Meteorologists have a hard enough time forecasting the weather, so how exactly can they be expected to even try forecasting allergies? It’s Not Just About the Weather
Allergy forecasting combines weather conditions with weather forecasts, current pollen and other allergen counts, historical data and computer models. So while it helps to be a meteorologist, it takes more than that. At the same time, a scientist that knows nothing about the weather will have a tough time predicting how our allergies may flare up either. Weather Conditions
This one is pretty simple. The past and current weather conditions will ultimately influence our allergies. Whether it’s warm weather bringing an early start to the season, precipitation increasing moisture or wind blowing allergens into the air, they all play an important role. Weather Forecasts
Here is where it really helps to be a meteorologist. It’s one thing to observe current allergy information, but knowing how it will change is key. Weather patterns, whether they be short or long-term will ultimately affect how allergens affect us. Pollen and Allergen Counts
No, there isn’t some person out in a field counting the number of ragweed particles. There are observations from different locations that let meteorologists and allergy sufferers know how severe the current players are.

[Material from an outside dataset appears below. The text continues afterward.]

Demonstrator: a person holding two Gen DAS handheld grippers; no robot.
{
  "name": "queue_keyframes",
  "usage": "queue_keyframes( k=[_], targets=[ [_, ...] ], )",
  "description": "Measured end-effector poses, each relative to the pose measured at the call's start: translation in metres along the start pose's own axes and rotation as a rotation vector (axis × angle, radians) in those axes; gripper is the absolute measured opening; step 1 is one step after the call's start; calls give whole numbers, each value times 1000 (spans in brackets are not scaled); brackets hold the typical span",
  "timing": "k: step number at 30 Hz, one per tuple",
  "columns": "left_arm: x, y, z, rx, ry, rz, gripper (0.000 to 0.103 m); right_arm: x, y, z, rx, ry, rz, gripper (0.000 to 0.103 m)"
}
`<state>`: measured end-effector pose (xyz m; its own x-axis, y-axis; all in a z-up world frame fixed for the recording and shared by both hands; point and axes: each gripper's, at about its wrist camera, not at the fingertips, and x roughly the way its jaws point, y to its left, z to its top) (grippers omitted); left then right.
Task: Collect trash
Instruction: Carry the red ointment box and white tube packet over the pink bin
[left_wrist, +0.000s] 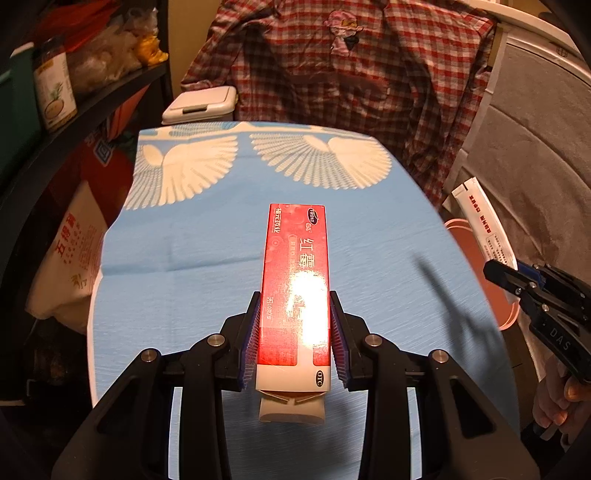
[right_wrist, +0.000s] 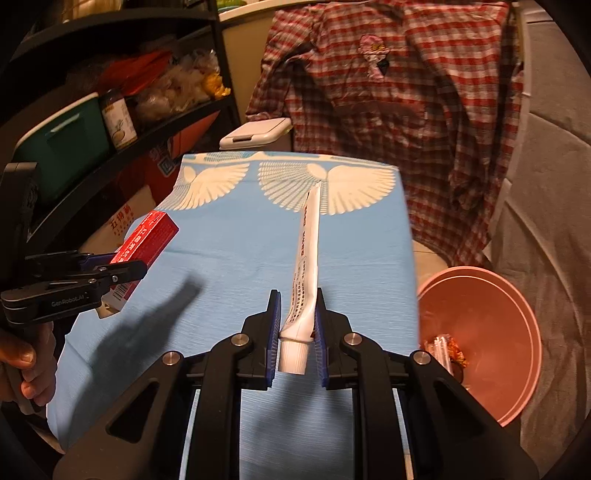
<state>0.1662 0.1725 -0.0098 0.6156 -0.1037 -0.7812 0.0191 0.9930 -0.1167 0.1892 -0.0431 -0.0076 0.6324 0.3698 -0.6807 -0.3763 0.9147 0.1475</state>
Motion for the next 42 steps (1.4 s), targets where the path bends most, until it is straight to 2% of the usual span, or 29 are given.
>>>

With that information, shifts in the weather patterns could either make conditions even worse, or help alleviate the problems. Historical Data
The past is very important when it comes to allergies. Allergens tend to have patterns, meaning that certain ones tend to affect us on a relatively predictable basis. Know how when spring rolls around, everyone is talking about how “allergy season” is here? Well, there’s science to back it up. Yes, there are variations depending on the weather trends, but in the general sense, meteorologists have a decent idea of when to start focusing on how the weather will impact allergies. Combine this with how weather patterns in the past have been related to allergies and the forecasting allergies becomes a little bit easier. Computer Models
Just as there are models to predict the weather, there are computer-generated forecasts that predict allergens as well. It’s all well and good to know how to forecast allergens in general, but there’s far too much to consider to do it all in the head of a meteorologist. Proven equations, past data, local climate, vegetation, etc. are all plugged into these models and meteorologists let the computers do some of the work. While weather forecasting is just as much of an art as a science, the same is true for allergy forecasting. It takes the right combination of observations, experience, intuition and help from computers to come up with the best forecasts.